# REQUIREMENT
Only lines with the word "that" are needed; collect each of them from the listing below.

# GIVEN MATERIAL
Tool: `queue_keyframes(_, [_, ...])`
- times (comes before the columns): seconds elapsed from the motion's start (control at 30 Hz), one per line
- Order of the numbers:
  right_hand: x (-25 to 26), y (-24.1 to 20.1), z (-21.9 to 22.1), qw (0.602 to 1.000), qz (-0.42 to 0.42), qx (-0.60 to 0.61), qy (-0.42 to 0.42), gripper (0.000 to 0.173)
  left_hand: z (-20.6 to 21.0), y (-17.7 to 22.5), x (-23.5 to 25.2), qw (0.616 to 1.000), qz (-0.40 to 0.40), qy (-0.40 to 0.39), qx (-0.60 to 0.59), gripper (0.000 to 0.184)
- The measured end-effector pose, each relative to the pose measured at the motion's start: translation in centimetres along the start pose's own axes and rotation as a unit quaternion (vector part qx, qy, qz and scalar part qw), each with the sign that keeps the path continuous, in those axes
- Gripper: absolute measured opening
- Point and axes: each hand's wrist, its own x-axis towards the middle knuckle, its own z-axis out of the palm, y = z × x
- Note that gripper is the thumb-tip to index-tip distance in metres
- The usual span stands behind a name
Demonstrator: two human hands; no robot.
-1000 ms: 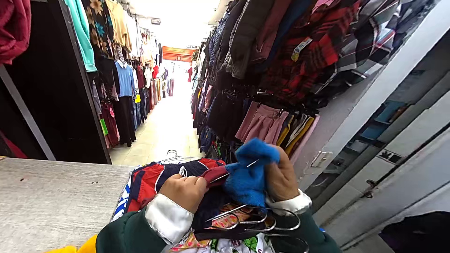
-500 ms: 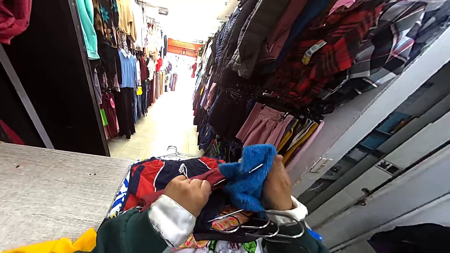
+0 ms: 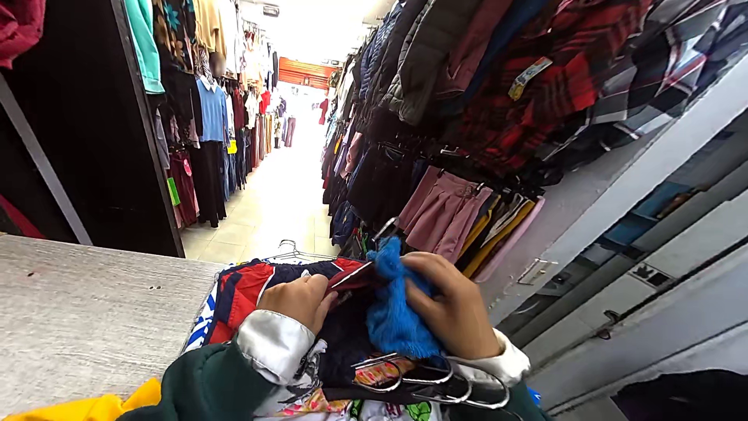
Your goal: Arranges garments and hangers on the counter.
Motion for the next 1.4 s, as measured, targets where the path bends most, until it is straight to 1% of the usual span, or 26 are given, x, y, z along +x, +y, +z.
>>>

# EXERCISE RESULT
- The measured end-effector pose, each relative to the pose measured at the motion's start: translation in centimetres along the start pose's own axes and rotation as a unit quaternion (vector part qx, qy, qz and scalar part qw), each with the sign that keeps the path continuous, in those axes
- Note that gripper is the thumb-tip to index-tip distance in metres

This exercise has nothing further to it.